Analyze the cleaner output for interesting findings
In this final step, you will analyze the cleaner output produced by using the --exclude-length flag. The goal is to understand how this filtering helps in identifying truly interesting findings during a fuzzing operation.
After running the command in the previous step, the output should be even more concise. If there were any other paths in your wordlist that returned a status code and length not in your exclusion list, they would now stand out.
For instance, if you had a path like /secret_admin_panel that returned a 200 OK with a unique length, it would be clearly visible in the filtered output, whereas it might have been lost among hundreds of 404s in an unfiltered scan.
In our current setup, with 19 and 39 excluded, and index.html having a length of 19, the output should be empty, as all entries are now excluded. This demonstrates the power of precise filtering.

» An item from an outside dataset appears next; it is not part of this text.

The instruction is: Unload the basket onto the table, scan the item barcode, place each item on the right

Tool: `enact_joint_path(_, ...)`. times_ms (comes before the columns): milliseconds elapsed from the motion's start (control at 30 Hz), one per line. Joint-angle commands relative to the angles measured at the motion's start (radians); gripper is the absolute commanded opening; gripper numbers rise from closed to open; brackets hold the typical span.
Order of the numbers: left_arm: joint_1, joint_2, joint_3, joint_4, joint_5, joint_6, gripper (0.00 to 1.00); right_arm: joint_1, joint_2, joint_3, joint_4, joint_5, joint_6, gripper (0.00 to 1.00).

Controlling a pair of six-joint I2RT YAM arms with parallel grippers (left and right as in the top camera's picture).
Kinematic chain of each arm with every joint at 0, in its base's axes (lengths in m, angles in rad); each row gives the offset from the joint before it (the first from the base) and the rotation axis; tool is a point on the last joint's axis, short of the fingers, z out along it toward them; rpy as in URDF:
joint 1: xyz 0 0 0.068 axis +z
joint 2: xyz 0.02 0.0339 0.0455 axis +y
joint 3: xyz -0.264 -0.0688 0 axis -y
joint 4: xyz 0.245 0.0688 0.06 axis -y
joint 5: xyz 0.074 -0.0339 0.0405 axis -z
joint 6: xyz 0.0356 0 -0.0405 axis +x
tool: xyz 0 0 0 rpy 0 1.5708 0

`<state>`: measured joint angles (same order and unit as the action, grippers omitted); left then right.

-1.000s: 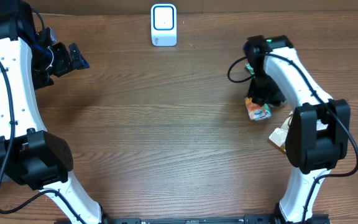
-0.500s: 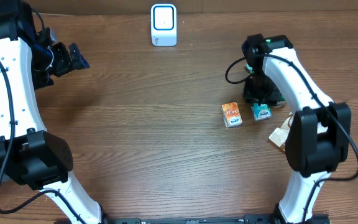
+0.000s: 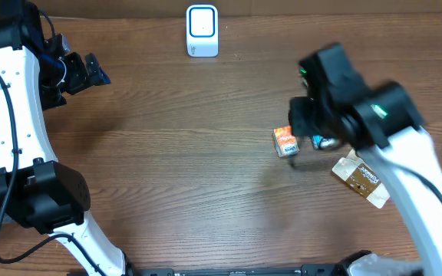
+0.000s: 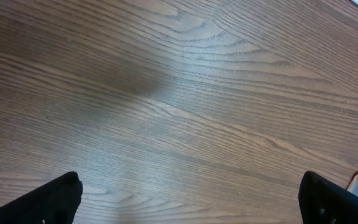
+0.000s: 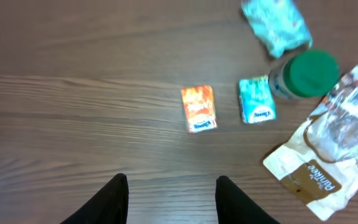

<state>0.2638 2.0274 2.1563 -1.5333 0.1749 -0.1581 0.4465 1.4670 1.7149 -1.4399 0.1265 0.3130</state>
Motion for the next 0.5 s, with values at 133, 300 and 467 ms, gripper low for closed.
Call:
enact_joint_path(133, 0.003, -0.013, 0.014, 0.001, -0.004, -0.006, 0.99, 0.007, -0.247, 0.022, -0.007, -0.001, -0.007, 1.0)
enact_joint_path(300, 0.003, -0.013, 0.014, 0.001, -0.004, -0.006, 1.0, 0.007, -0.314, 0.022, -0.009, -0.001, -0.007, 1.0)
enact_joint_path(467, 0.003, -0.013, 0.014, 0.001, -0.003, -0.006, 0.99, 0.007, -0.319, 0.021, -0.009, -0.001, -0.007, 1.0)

This technique is invaluable in real-world penetration testing and bug bounty hunting, where large wordlists can generate overwhelming amounts of irrelevant data. By systematically excluding common "noise" lengths, you can significantly reduce the manual effort required to review scan results and increase your chances of discovering hidden directories or files.
To clean up the environment, you can stop the Python web server:
kill $(cat /tmp/web_server_pid)
This concludes the lab. You have successfully learned how to use Gobuster's --exclude-length flag to refine your fuzzing scans.
Summary
In this lab, you have gained practical experience in using Gobuster's --exclude-length flag in fuzz mode. You started by performing an initial scan to identify common response lengths for invalid requests, which often represent noise. Then, you learned how to use the --exclude-length flag with a single length to filter out these irrelevant results, leading to a cleaner output. Finally, you explored how to refine the exclusion further by providing a comma-separated list of lengths, demonstrating its flexibility in handling various types of noisy responses.
By mastering this technique, you can significantly improve the efficiency and effectiveness of your web application fuzzing operations, allowing you to focus on truly interesting findings and accelerate your vulnerability discovery process.